* _SUPPLIED INFORMATION_:
=== Begin Enclosure ===

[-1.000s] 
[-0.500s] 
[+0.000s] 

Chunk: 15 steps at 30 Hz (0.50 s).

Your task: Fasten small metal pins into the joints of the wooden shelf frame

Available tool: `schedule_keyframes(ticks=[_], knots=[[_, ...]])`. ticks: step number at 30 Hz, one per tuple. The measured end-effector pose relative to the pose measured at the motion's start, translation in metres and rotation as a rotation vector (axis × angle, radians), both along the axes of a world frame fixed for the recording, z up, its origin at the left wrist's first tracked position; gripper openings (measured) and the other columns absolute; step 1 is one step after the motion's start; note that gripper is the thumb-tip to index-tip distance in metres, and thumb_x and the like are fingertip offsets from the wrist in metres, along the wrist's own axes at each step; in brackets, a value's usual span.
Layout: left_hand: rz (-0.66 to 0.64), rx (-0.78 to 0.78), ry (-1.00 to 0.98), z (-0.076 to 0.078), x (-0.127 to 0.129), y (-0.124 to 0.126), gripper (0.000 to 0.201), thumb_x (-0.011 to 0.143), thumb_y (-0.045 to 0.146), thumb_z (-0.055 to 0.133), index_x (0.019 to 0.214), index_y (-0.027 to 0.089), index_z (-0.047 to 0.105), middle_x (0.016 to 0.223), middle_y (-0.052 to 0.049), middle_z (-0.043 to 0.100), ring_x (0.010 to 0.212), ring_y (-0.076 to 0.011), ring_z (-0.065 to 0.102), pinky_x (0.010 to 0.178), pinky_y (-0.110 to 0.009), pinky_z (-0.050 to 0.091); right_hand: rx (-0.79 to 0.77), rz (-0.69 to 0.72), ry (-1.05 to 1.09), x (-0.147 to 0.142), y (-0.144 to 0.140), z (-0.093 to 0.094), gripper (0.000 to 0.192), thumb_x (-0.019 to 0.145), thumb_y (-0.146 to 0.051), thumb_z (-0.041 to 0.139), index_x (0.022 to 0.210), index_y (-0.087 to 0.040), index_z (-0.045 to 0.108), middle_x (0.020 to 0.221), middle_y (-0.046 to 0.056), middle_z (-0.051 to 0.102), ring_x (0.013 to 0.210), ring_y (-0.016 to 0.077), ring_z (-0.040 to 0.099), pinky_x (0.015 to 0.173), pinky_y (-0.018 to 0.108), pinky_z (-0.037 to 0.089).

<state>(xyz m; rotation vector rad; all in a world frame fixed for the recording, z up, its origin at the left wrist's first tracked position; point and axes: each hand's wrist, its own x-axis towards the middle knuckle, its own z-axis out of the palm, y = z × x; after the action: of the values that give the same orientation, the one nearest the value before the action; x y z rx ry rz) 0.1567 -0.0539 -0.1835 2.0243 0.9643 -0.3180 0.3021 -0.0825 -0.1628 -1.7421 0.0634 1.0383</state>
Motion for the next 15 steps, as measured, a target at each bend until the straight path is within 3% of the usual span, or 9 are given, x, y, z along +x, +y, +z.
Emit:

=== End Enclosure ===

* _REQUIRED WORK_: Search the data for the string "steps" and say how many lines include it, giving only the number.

* _ANSWER SECTION_: 2